Как вы уже догадываетесь, на следующий же день я воспользовался этим приглашением. Я, кажется, спросил тогда, понравился ли им бал, и тут же заметил, как уютно устроились обе дамы в меблированной квартире, что говорило об их большом достатке. Правда, ее мать не скрывала того, что прибыла сюда с единственной целью — найти мужа для своей дочери, поскольку в их отдалённом имении эта было совершенно бесперспективным занятием. Девушка воспринимала подобные фразы с чрезвычайным равнодушием, словно речь при этом шла вовсе не о ней, a о настроении ее мамы, которое не может оставаться вечно постоянным.

Я не лишился быстро завоеванного у нее доверия; более того, она давала мне все новые доказательства того, что ей приятно мое общество и что моя манера судить о мире и людях целиком устраивает ее. Влюблена она ни разу не была, и поэтому не имела никакого представления об этом состоянии души. Любила она только одного человека — своего отца. С матерью Абигайль не сходилась ни в чем и выполняла все дочерние обязанности по отношению к ней почти механически, оставаясь к ним равнодушной. „Да, — сказала она мне однажды, — у меня не девичье сердце, и все же…“ — при этом она, почти закрыв глаза, откинула назад свою прекрасную белокурую голову, a на ее полуоткрытых губах появилось полуболезненное-полудикое выражение томления и желания, но уже в следующее мгновение Абигайль неожиданно улыбнулась и стала с насмешкой рассказывать о неких молодых дамах, с которыми она познакомилась и которые регулярно выдавали своим подругам бюллетени о состоянии здоровья их чувствительных сердец.

Все эти интимные подробности были вовсе не рассчитаны на то, чтобы разжечь мое тщеславие и пробудить во мне смелые надежды.

Почти каждый вечер я проводил в обществе обеих дам: иногда — все время, пока длился карнавал на общественном празднике, где я теперь считался уже ее неразлучным кавалером и фаворитом, a иной раз — как единственный друг дома мужского пола — и на чаепитии за их удобным столом. Только изредка к нам присоединялась одна пожилая дама, австрийская знакомая матери, и тогда играли пару партий в тарок, причем Абигайль неизменно оставалась зрительницей. И тут она не скрывала своей скуки, как и вообще других своих чувств.

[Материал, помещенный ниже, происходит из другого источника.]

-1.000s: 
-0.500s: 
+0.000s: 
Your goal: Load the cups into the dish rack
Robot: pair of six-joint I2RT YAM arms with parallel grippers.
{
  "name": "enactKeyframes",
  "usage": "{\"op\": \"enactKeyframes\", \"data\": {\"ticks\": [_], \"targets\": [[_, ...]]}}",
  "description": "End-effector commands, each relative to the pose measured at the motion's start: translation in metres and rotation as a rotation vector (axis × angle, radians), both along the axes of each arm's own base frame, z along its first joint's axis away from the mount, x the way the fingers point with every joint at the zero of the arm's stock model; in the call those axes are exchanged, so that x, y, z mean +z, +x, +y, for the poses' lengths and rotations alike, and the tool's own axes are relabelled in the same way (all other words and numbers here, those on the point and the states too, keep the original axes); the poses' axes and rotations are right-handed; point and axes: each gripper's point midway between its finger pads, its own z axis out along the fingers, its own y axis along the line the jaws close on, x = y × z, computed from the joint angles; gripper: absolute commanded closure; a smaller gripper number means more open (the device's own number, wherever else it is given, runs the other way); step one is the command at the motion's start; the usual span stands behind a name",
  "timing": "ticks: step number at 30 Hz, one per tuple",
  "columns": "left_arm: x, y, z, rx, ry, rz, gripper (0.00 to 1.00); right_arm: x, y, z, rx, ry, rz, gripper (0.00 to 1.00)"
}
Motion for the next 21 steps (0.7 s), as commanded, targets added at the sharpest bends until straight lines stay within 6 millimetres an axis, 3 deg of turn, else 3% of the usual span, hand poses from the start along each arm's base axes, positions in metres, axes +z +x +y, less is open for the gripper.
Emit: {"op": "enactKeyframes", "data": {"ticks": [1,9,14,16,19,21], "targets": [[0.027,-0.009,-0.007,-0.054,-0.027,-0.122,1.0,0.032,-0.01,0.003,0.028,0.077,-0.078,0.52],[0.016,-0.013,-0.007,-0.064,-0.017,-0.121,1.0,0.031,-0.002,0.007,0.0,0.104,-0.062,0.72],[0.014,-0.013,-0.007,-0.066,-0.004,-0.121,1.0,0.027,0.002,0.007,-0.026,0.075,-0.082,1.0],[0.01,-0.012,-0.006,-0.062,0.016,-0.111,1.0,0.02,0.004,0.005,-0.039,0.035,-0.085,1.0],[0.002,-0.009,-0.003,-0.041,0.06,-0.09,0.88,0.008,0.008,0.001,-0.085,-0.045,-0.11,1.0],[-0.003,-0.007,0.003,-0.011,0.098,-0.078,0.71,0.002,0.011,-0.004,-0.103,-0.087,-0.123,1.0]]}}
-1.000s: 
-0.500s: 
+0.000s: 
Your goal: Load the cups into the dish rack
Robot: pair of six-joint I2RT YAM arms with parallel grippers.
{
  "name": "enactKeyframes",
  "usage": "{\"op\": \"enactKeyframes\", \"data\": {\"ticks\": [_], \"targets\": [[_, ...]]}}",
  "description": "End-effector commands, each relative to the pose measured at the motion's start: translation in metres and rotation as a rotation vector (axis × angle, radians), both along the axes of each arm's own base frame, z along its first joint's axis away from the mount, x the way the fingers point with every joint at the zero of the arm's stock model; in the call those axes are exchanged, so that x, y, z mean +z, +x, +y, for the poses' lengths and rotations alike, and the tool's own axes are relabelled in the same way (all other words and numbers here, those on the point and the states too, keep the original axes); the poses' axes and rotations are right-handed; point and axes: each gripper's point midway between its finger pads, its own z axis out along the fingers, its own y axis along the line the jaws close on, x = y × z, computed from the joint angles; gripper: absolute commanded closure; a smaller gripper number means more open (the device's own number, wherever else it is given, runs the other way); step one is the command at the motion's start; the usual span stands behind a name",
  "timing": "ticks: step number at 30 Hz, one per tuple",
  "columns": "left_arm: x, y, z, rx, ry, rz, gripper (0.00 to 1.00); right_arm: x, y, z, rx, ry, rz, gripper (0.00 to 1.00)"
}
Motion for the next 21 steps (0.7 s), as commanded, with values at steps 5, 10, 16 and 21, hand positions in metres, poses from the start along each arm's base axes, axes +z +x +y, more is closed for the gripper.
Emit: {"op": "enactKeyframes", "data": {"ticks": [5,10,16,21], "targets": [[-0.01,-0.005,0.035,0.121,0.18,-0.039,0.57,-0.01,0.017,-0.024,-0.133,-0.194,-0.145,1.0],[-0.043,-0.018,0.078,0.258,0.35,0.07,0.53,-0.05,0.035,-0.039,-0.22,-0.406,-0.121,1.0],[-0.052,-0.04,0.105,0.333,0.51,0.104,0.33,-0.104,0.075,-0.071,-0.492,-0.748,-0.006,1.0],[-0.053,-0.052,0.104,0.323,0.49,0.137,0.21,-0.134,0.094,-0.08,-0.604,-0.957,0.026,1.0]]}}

Однако во всем ее существе таилось что-то темное, неразгаданное, которое иногда по неосторожности прорывалось наружу в ее взглядах, — и тогда меня всего пронизывало легкой неприятной дрожью.

B течение этик недель и месяцев я стал с ней настолько откровенным, что не утаил от избалованной девушки даже это мое, не совсем лестное для нее, чувство. B момент, когда я делал это признание, ее неподвижные глаза спокойно смотрели куда-то поверх меня.

— Теперь я знаю, что вы имеете в виду, — сказала она. — Во мне есть нечто такое, чего я сама боюсь, но не знаю, как это назвать. Возможно, предчувствие того, что я никогда не узнаю, что такое счастье и что я неспособна дать его другим, хоть в этом нет моей вины, и тогда нечто внутри меня возмущается и замышляет что-то в отместку за этот мой недостаток. Знаете, чем я себе кажусь? Ледяной сосулькой, которая наблюдает за веселым мерцанием пламени и стыдится оставаться такой неподвижной и холодной, и поэтому приближается к нему, ничего этим не добиваясь, кроме медленного таяния; когда же остатки ледяной неподвижности исчезают, от нее самой ничего уже не остается. Сравнение, возможно, хромает на обе ноги, но что-то в нем есть, и вы, вероятно, догадываетесь, какое пламя я имею в виду.

Впервые она таким образом намекнула на давно уже не скрываемое мною расположение к ней, причем так безжалостно, что я утратил всякую надежду. Неизвестно, куда бы нас завел этот разговор, если бы к нам не подошла ее мать.